This article explains how organisations make pricing decisions using knowledge of price elasticity, relevant costs, and strategic positioning. You will learn to interpret the relationship between demand and price, identify costs that are relevant for short- and long-term decisions, and assess how competitive strategy shapes pricing choices. By the end, you should be able to apply these concepts to exam scenarios.

ACCA Advanced Performance Management (APM) Syllabus

For ACCA Advanced Performance Management (APM), you are required to understand how pricing strategy aligns with organisation strategy and influences performance, as well as how to apply relevant cost techniques to pricing decisions. Your revision should include:

  • Price elasticity of demand and its effect on pricing decisions
  • The identification and treatment of relevant and irrelevant costs in pricing
  • How strategic positioning (cost leadership, differentiation, focus) guides pricing policies
  • The use of pricing strategies in different market contexts (perfect competition, monopoly, oligopoly)
  • The relationship between pricing, product lifecycle, and performance measures
  • Threats of short-termism and misalignment between pricing tactics and long-term strategy

Test Your Knowledge

Attempt these questions before reading this article. If you find some difficult or cannot remember the answers, remember to look more closely at that area during your revision.

  1. What does a price elasticity of demand (PED) greater than 1 imply about a product's demand?
    1. Demand is perfectly inelastic
    2. Demand is price elastic
    3. Demand is unitary elastic
    4. Demand is price inelastic
  2. If a company sets prices below relevant cost to gain market share, which ACCA syllabus risk must be considered?
    1. Improved operational efficiency
    2. Lack of strategic fit and potential losses
    3. Enhanced brand loyalty
    4. Perfect competition benefits
  3. True or false? Only variable costs are relevant for pricing decisions in the short-term.

  4. Briefly explain how a cost leadership strategy may affect the pricing strategy of a firm.

  5. List two key differences between relevant and irrelevant costs in pricing decisions.

Introduction

Pricing strategy is critical in both strategic and operational decision making. Prices influence sales, profit, and perception of value. However, the “right” price requires understanding customer response (price elasticity), recognising which costs matter (relevant costs), and aligning actions to the business's chosen competitive strategy. Errors in these areas can undermine long-term objectives. This article outlines the essential concepts and practical applications for ACCA students.

Key Term: price elasticity of demand
The responsiveness of quantity demanded to a change in price, measured as the percentage change in quantity demanded divided by the percentage change in price.

PRICING STRATEGY: CORE CONCEPTS

Price Elasticity of Demand (PED)

A key factor in setting prices is understanding how quantity demanded changes with price changes.
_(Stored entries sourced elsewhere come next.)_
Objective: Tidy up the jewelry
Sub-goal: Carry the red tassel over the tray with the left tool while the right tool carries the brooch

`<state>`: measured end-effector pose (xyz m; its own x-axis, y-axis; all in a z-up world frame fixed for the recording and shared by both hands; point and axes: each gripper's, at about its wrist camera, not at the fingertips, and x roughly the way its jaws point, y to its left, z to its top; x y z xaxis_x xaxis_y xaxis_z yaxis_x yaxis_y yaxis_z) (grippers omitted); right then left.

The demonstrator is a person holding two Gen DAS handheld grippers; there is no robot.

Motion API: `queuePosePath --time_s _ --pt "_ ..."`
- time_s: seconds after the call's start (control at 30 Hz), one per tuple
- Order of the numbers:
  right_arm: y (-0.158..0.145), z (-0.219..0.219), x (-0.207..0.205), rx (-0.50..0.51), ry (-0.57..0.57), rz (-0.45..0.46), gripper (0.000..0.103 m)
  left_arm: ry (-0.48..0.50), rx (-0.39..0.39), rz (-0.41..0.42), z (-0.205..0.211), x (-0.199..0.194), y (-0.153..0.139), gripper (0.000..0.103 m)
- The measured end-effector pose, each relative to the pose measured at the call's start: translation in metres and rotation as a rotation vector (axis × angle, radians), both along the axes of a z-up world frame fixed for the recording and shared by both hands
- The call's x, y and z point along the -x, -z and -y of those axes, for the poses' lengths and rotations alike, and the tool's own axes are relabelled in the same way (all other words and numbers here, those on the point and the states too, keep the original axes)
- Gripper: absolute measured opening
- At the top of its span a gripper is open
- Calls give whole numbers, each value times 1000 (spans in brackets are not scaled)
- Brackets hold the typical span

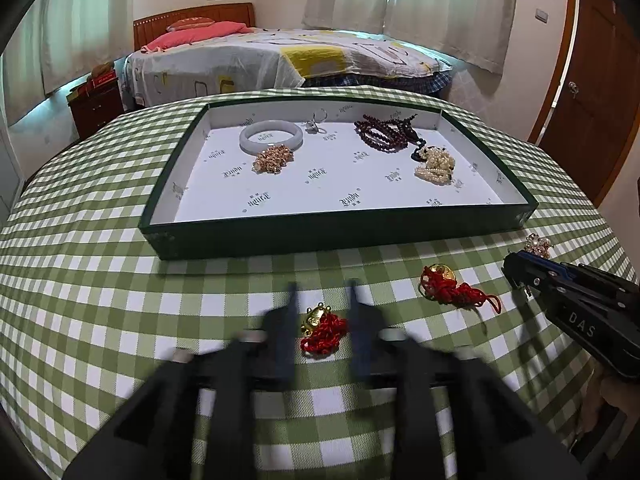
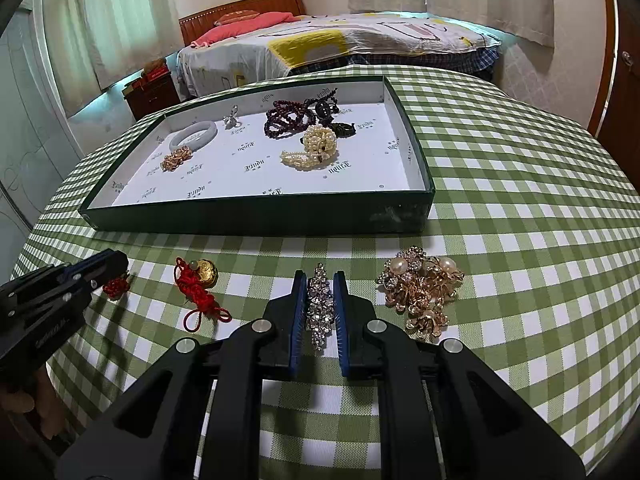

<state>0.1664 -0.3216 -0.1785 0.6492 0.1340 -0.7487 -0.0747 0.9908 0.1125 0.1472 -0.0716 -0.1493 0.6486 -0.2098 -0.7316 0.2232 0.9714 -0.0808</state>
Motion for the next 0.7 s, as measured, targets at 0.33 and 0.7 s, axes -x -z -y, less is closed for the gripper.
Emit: queuePosePath --time_s 0.33,0.7 --pt "0 0 0 1 0 0 14 12 -9 -7 0 8 2 43" --pt "0 0 0 0 -2 3 14 34 -5 -11 0 11 4 15"
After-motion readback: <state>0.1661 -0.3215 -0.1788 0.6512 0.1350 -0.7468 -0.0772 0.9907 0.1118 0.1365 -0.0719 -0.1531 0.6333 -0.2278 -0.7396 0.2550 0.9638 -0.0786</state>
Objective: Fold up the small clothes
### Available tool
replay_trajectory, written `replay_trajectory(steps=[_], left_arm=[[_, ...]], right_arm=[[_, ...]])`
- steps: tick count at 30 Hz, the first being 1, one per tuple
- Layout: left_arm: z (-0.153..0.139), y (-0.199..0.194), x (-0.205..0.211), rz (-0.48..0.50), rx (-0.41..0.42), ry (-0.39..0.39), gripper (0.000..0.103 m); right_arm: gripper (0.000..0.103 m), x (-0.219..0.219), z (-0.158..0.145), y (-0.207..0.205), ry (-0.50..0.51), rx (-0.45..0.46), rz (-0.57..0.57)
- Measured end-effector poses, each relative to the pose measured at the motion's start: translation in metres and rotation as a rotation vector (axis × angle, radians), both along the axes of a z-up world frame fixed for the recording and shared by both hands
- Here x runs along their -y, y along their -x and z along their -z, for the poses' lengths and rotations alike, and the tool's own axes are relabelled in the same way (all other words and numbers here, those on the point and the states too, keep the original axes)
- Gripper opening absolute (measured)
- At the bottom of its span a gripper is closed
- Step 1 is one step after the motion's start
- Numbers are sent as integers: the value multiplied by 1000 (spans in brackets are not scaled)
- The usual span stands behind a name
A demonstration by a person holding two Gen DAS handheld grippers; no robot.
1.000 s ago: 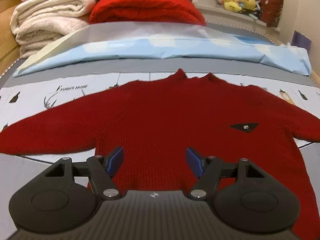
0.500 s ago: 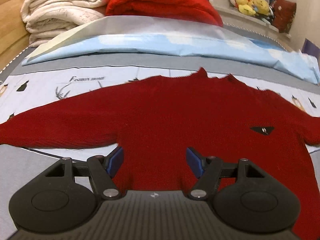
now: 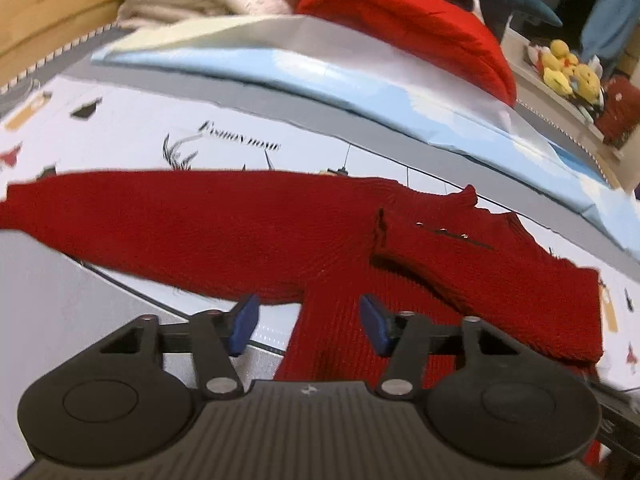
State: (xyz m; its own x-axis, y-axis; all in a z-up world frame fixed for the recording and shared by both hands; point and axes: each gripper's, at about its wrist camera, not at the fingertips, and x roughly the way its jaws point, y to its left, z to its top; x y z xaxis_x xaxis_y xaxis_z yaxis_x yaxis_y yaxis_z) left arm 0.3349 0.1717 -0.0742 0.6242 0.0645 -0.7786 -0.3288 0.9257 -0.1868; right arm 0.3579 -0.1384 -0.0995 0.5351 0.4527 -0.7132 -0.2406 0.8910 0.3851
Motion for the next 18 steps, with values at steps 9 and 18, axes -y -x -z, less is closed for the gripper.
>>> replay_trajectory(steps=[9, 18], left_arm=[[27, -19, 4, 26, 0, 156, 23], [70, -64, 5, -10, 35, 418, 24]], right_arm=[[42, 81, 14, 6, -73, -181, 274], [42, 109, 76, -14, -62, -392, 374]])
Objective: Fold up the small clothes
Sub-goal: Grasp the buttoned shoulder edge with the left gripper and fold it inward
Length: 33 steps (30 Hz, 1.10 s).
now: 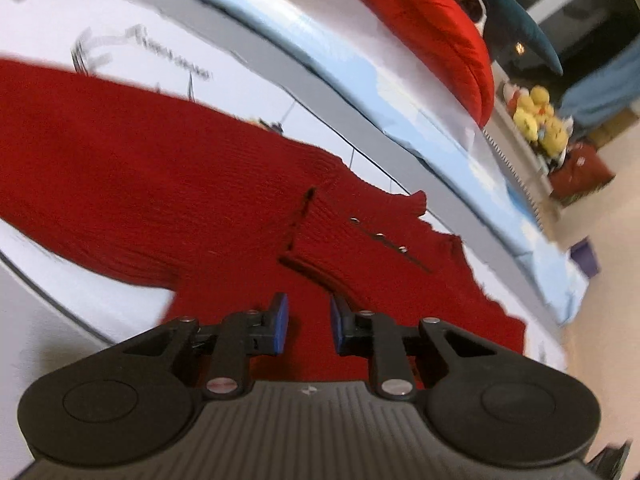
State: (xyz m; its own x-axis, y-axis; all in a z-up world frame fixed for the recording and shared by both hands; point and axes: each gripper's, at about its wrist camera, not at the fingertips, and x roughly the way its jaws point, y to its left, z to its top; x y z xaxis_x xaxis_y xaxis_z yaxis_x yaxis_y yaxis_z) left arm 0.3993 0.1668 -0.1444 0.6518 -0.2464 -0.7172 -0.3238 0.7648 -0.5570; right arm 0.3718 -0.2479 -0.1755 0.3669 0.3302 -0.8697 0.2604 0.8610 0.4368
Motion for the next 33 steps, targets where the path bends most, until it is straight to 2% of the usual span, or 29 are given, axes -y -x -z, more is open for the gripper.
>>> replay_trajectory(steps=[2, 6, 10, 11, 12, 15, 19, 22, 24, 26, 28, 29, 31, 32, 33], left_arm=[[11, -12, 0, -21, 4, 52, 25], [33, -33, -6, -96, -4, 139, 45], [44, -42, -8, -151, 11, 161, 42], [42, -44, -7, -149, 10, 145, 31], [38, -46, -5, -136, 13, 109, 9], [10, -40, -4, -141, 61, -8, 8], [-34, -21, -4, -198, 76, -220, 9], [-43, -17, -3, -194, 2, -309, 12], [-49, -11, 1, -212, 10, -395, 12], [-52, -11, 8, -178, 35, -420, 12], [-47, -15, 12, -119, 58, -378, 12], [-38, -19, 13, -78, 55, -348, 12], [-13, -29, 12, -39, -38, -322, 16], [1, -33, 9, -33, -118, -313, 13], [6, -32, 7, -42, -119, -298, 13]], right_arm=[[42, -4, -2, -2, 26, 6, -43], [42, -3, 1, -3, 10, 0, -43], [42, -2, 2, -3, -7, -13, -38], [42, -2, 2, -3, -10, -16, -37], [42, -1, 3, -3, -16, -23, -29], [42, 0, -2, -5, -20, -14, -7], [42, 3, -23, -11, -1, 113, 13], [42, 10, -33, -16, -32, 195, 54], [42, 16, -34, -19, -52, 224, 85], [42, 24, -30, -23, -58, 234, 121], [42, 33, -20, -27, -23, 203, 164], [42, 39, -12, -29, 17, 158, 193], [39, 48, 4, -31, 60, 70, 234], [36, 54, 10, -29, 15, 51, 268], [36, 57, 10, -28, -13, 42, 295]])
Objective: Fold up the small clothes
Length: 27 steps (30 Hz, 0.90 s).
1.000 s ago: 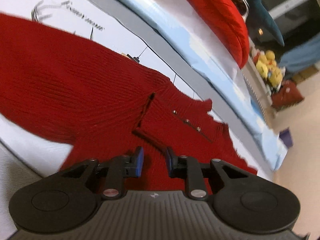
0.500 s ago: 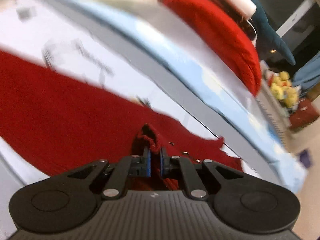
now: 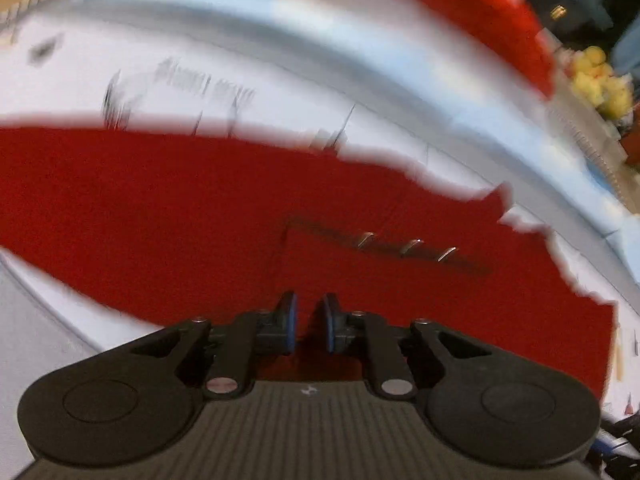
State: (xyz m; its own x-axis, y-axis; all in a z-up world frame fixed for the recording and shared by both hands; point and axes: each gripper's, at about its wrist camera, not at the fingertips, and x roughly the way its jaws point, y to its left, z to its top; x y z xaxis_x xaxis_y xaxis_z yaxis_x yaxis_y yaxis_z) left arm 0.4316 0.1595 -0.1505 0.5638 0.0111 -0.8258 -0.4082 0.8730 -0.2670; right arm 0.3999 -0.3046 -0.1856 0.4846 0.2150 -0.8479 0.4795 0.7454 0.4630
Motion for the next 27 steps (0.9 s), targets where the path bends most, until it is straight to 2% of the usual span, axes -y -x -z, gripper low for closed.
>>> replay_trajectory(steps=[1, 4, 5, 6, 7, 8, 10, 12, 14, 18, 20, 21, 22, 23, 26, 27], left_arm=[[-4, 0, 0, -5, 22, -4, 13], [-15, -1, 8, 22, 64, -40, 17], [-13, 0, 7, 33, 39, -44, 17], [-7, -1, 6, 44, -9, -31, 17], [-8, 1, 3, 46, -21, -10, 17], [-16, 6, -2, 34, -19, 7, 17], [-45, 19, -10, 26, 37, 0, 18], [-76, 29, -19, 13, 84, -44, 20], [-98, 39, -30, -15, 91, -59, 20], [-123, 59, -60, -79, 129, -69, 20], [-118, 72, -78, -105, 177, -119, 22], [-107, 76, -87, -123, 167, -147, 24], [-96, 73, -99, -157, 98, -154, 24], [-85, 72, -115, -206, 51, -123, 24], [-60, 74, -163, -374, 3, 26, 24], [-55, 77, -176, -411, 2, 50, 28]], right_arm=[[36, -2, -5, 0, 9, 14, -3], [39, -17, -25, -1, 89, 135, -79], [41, -19, -23, -3, 92, 125, -90], [41, -17, -16, -6, 87, 79, -85], [41, -13, -6, -6, 80, 8, -70], [41, -9, 1, -5, 59, -40, -52], [41, -7, -4, -4, 48, -32, -26], [43, -14, -21, -6, 95, 22, -70], [43, -21, -36, -6, 119, 69, -89], [43, -41, -68, 3, 130, 169, -187], [45, -55, -82, 9, 162, 222, -266], [48, -63, -87, 12, 186, 251, -312], [49, -68, -90, 12, 207, 269, -350], [49, -74, -92, 13, 228, 281, -387], [49, -84, -93, 14, 273, 277, -443], [49, -85, -93, 13, 272, 267, -454]])
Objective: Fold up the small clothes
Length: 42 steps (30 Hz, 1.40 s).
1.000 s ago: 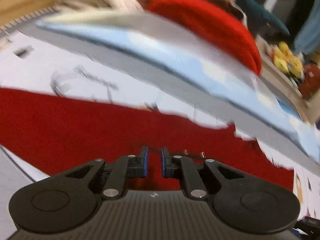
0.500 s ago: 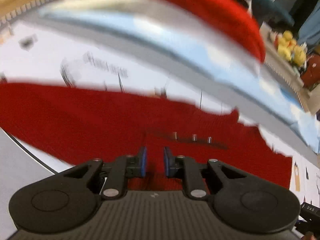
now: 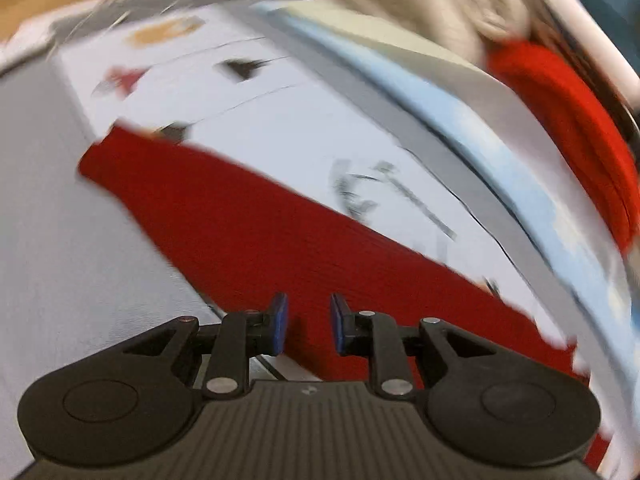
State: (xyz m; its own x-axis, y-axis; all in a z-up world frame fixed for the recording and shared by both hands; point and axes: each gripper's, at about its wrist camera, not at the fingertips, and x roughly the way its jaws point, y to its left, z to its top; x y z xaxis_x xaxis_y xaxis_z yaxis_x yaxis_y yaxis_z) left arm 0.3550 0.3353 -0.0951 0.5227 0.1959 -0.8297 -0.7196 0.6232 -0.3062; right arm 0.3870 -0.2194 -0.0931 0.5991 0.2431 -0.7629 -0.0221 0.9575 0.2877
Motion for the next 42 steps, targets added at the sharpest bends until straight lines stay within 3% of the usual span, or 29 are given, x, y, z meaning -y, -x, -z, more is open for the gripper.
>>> replay_trajectory(steps=[3, 10, 12, 15, 17, 18, 21, 23, 25, 29, 30, 32, 35, 38, 40, 42], left_arm=[[13, 5, -27, -90, -42, 40, 36], [46, 14, -54, -208, -65, 193, 38], [53, 21, -61, -261, -22, 236, 38], [55, 26, -66, -278, 25, 237, 38], [55, 26, -65, -288, 30, 233, 34], [55, 25, -65, -289, 28, 220, 17], [43, 19, -54, -271, 28, 134, 12], [16, 4, -31, -185, 47, -31, 11], [-20, -13, 9, -40, 118, -204, 10], [-73, -29, 122, 330, 349, -336, 9], [-77, -30, 155, 432, 388, -343, 9], [-75, -30, 222, 664, 442, -276, 10], [-55, -33, 288, 988, 398, -121, 22], [-45, -39, 292, 1010, 344, -68, 22], [-42, -49, 268, 924, 322, -25, 22], [-38, -59, 244, 824, 274, -46, 22]], right_arm=[[49, 1, 5, -4, -7, -29, -5], [49, -5, 21, -6, 7, -79, -14], [49, -8, 23, -6, 10, -88, -20], [49, -12, 25, -7, 12, -90, -38], [49, -13, 25, -7, 12, -91, -46], [49, -13, 26, -7, 11, -93, -46], [49, -12, 28, -9, 9, -102, -38], [49, -11, 29, -11, 7, -107, -31], [49, -9, 28, -12, 5, -106, -23], [48, -8, 26, -14, 7, -86, -10], [48, -6, 26, -14, 6, -83, -3], [48, -3, 27, -14, 0, -85, 21], [48, 3, 32, -15, -9, -101, 75], [48, 15, 38, -18, -43, -143, 139], [48, 22, 42, -19, -81, -167, 168], [49, 29, 45, -21, -131, -188, 196]])
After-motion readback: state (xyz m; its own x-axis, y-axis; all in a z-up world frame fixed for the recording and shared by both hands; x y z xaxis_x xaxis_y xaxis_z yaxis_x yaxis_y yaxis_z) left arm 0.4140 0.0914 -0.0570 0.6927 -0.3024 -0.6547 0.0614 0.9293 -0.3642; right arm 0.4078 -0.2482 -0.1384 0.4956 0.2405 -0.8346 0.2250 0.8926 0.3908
If PED > 1, demand is elastic: lowering price increases total revenue.
If PED < 1, demand is inelastic: increasing price increases total revenue.
Firms must estimate PED for their products—this helps predict the impact of price changes on revenue and profit.

Key Term: relevant cost
A cost that will change as a result of a specific decision and should be considered when deciding between alternatives.

Key Term: irrelevant cost
A cost that will not be affected by the decision at hand and should not influence the decision.

Worked Example 1.1

A software company assesses dropping its price from $50 to $40 per licence. This increases monthly sales from 1,000 to 1,300 units.

Question: Calculate the price elasticity of demand, interpret the result, and advise whether the price reduction is likely to increase total revenue.

Answer:
PED = (% change in quantity demanded) / (% change in price)
% change in quantity = (1,300 - 1,000)/1,000 = 30%
% change in price = (40 - 50)/50 = -20%
PED = 30% / -20% = -1.5
The absolute value is 1.5 (>1), so demand is elastic. Reducing the price is likely to increase total revenue.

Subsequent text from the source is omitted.